Fugitives

The Bedford Glossary of Critical and Literary Terms - Ross Murfin 2018

Fugitives

Fugitives: A group of sixteen Southern poets, most of whom were faculty, students, or alumni of Vanderbilt University, who met in Nashville, Tennessee, to discuss their work and who were best known for The Fugitive (1922—25), an amateur journal of poetry and criticism.

Members of the Fugitives began meeting regularly in 1915 to discuss philosophy, aesthetics, and literature; following World War I, they shifted their focus to poetry, using the meetings to read and critique their own work. Key figures included Donald Davidson, Sidney Hirsch, Merrill Moore, John Crowe Ransom, Allen Tate, and Robert Penn Warren. In 1922, the group began publishing The Fugitive, managing the journal collectively and contributing their work under pseudonyms. With reference to the moniker “Fugitive,” Ransom wrote in the inaugural issue that “THE FUGITIVE flees from nothing faster than the high-caste Brahmins of the Old South.”

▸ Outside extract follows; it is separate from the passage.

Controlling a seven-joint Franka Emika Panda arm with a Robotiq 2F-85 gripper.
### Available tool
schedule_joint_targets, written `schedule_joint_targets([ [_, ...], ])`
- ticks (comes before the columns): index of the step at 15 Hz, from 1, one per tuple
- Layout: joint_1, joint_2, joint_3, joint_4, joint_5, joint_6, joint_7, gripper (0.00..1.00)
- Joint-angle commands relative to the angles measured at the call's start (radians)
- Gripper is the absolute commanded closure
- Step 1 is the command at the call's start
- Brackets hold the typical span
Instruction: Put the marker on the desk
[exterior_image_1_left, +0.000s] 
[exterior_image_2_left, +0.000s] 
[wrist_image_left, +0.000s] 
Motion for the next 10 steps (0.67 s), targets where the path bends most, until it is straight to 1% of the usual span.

Although The Fugitive was short-lived as a literary journal, many would say it inaugurated the Southern literary renaissance, especially the development of the modern Southern novel, as exemplified by William Faulkner. Fugitive poetry and criticism emphasized form (especially allegorical form), technique (with particular attention to prosody), and language, placing intellect on an equal level with emotion and eschewing sentimentality. The Fugitives also drew on classical humanism and Southern traditions of gentility. After their Fugitive period, Ransom, Tate, and Warren contributed significantly to the development of the New Criticism, a type of formalist (text-based) literary criticism that reached its height in the 1940s and 1950s.

Although there is some overlap between the Fugitives and the Agrarians, another group of Southern writers with major ties to Vanderbilt University, it is a mistake to conflate the two groups. The Fugitives, active from about 1915 to 1928, were a nonpolitical, nonideological, tightly knit literary group focused on poetry and criticism and concerned chiefly with poetry as a carefully crafted literary form. The Agrarians, by contrast, came together around an ideology of agrarian regionalism, were active from about 1928 to 1937, and pressed for political and economic reform. Their controversial manifesto, I’ll Take My Stand (1930) attacked industrial capitalism and promoted an agricultural base for the American economy. Only four Fugitives — Davidson, Ransom, Tate, and Warren — were also Agrarians.

The last work published by the Fugitives was Fugitives: An Anthology of Verse (1928), a volume of poems, about half of which were reprinted from The Fugitive journal. Although the group continued to meet sporadically up to 1962, it did not engage in any further collaborative literary efforts.